I’m working on matching color space transforms between cameras with RGB data from two cameras. The two cameras shot the same color charts and I have around 1000 samples. I tried defining X as camera A (1008,3) and y as camera B (1008,3), but I received an error:
ValueError: Input dimension mis-match. (input[0].shape[1] = 3, input[1].shape[1] = 1008)
When I define y as a single channel (1008,1) it runs. Can the y variable have multiple columns in gp.marginal_likelihood?
Currently no… but really trying to get this in the next major release. In the meantime this might be helpful.
If you’re comfortable experimenting a little, I’ve written a package that is intended to make this sort of wrangling easier. It’s here: GitHub - JohnGoertz/Gumbi: Gaussian Process Model Building Interface. It uses pymc3 under the hood, but aims to take care of all the reshaping, transforming, and standardization needed.
I’ve been working on it for a while, but I’ve just started making it public, uploading it to PyPI, hosting the documentation on ReadTheDocs, etc. I feel it’s well documented, but you need to compile the documentation locally at the moment. You can also just take a look at the few example notebooks: Gumbi/docs/source/notebooks at main · JohnGoertz/Gumbi · GitHub
In your case, you would store your data as a single tall DataFrame df with one column for “pixel” (0-1007, or whatever is appropriate), one column for “camera” (‘A’ or ‘B’), one column for “channel” (‘R’/‘G’/‘B’), and one for “value” (probably best to normalize between 0 and 1, noninclusive).
The steps with Gumbi would then just be:
ds = gmb.DataSet(df, outputs=['value'], logit_vars=['value']) # Omit logit_vars if your data is not normalized to (0, 1)
gp = gmb.GP(ds)
# You may need to pass `sparse=True` for your 6k datapoints. 100 inducing points are the default, otherwise specify with `n_u`.

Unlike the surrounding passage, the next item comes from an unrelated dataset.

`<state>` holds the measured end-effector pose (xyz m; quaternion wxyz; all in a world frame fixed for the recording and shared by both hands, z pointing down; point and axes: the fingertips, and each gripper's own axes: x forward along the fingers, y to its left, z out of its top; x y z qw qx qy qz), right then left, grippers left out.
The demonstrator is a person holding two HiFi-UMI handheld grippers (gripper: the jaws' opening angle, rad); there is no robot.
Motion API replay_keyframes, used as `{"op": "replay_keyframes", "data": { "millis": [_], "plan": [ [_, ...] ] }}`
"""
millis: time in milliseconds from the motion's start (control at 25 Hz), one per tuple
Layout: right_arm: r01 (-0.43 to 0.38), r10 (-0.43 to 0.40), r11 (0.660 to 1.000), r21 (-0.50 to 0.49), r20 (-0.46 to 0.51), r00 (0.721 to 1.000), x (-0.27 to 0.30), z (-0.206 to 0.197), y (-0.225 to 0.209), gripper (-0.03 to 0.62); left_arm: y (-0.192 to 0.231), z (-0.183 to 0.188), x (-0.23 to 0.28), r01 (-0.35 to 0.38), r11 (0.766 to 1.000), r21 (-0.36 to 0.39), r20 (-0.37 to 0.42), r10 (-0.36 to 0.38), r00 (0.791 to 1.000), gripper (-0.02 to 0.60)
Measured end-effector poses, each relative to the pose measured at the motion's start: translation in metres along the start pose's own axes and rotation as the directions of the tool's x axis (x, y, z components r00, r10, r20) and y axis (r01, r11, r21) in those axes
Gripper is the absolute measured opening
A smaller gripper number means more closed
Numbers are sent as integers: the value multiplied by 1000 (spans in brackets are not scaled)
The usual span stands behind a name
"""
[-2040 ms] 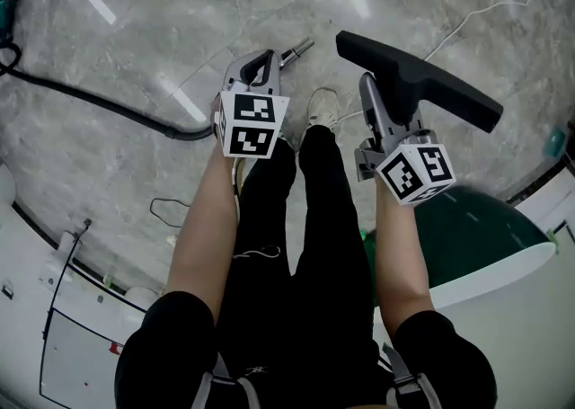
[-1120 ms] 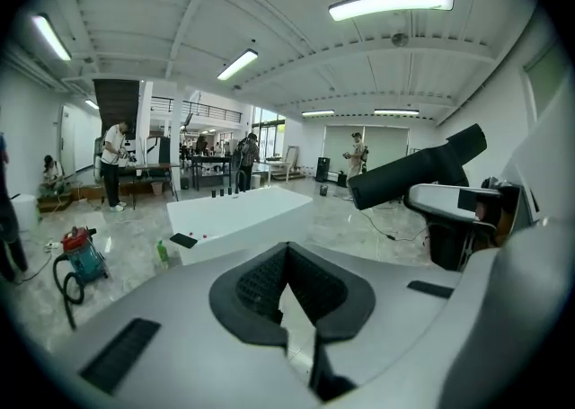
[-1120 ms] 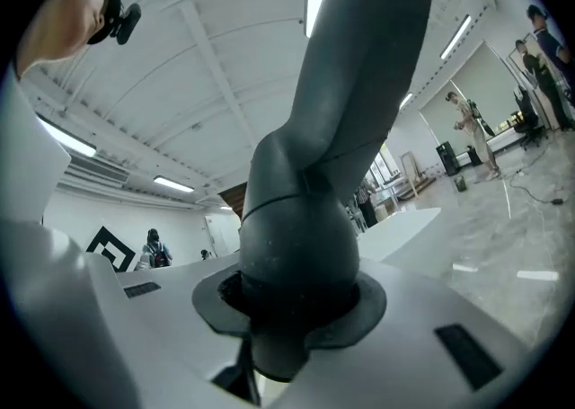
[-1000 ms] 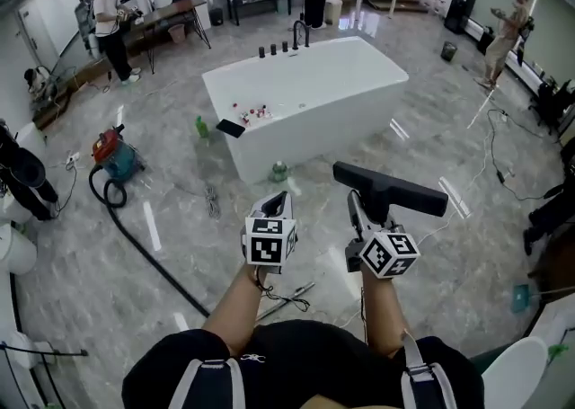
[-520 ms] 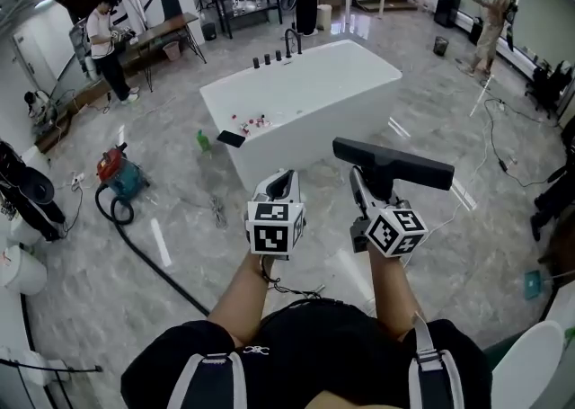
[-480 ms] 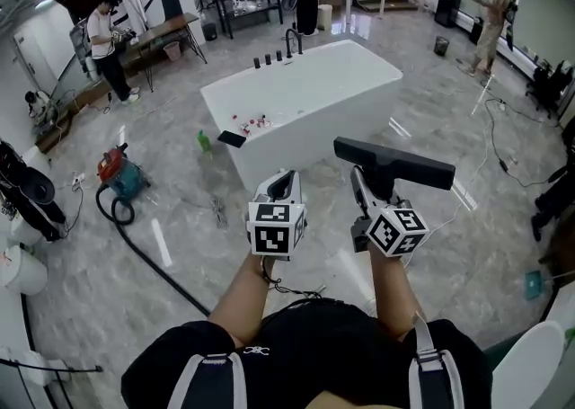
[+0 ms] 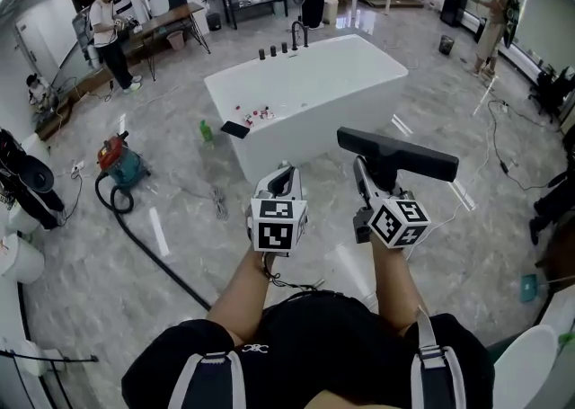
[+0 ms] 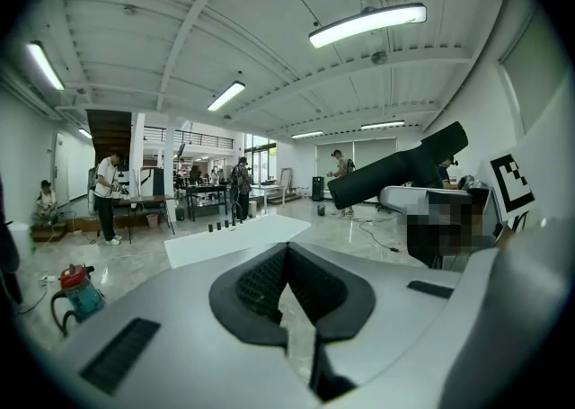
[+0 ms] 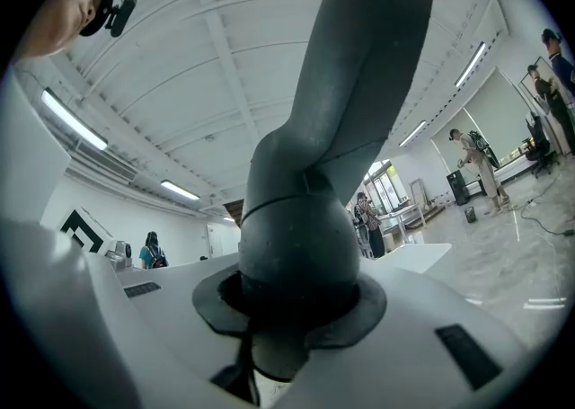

gp.fit(outputs=['value'], continuous_dims=['pixel'], categorical_dims=['camera', 'channel'], sparse=True)
# Make predictions for each combination of camera/channel and plot
X = gp.prepare_grid()
axs = plt.subplots(2,3, figsize=(18, 8))[1]
for row, camera in zip(axs.T, ['A','B']):
for ax, channel in zip(row, ['R','G','B']):
y = gp.predict_grid(categorical_levels={'camera': camera, 'channel': channel}, with_noise=False)
gmb.ParrayPlotter(X, y).plot(ax=ax)
That setup will use a coregionalization kernel to learn correlations between all combinations of camera+channel, inspired by this other implementation by @bwengals.
The package is still in development, so let me know if you need any help or have any suggestions for improvement!
On second thought, I realized I misunderstood your system. More likely what you want is to build your dataframe as one column for “sample” (0-1007, if you want, we won’t actually use this), one column for “channel” (‘R’/‘G’/‘B’), one column “cameraA” and one for column for “cameraB”. The Gumbi model becomes
ds = gmb.DataSet(df, outputs=['cameraB'], logit_vars=['cameraA', 'cameraB']) # Omit logit_vars if your data is not normalized to (0, 1)
gp = gmb.GP(ds)
# You may need to pass `sparse=True` for your 6k datapoints. 100 inducing points are the default, otherwise specify with `n_u`.
gp.fit(outputs=['cameraB'], continuous_dims=['cameraA'], categorical_dims=['channel'], sparse=True)
# Make predictions for each combination of camera/channel and plot
X = gp.prepare_grid()
axs = plt.subplots(1,3, figsize=(18, 4))[1]
for ax, channel in zip(axs, ['R','G','B']):
y = gp.predict_grid(categorical_levels={'channel': channel}, with_noise=False)
gmb.ParrayPlotter(X, y).plot(ax=ax)
Now you’re predicting the cameraB value from the cameraA value with correlations across channels.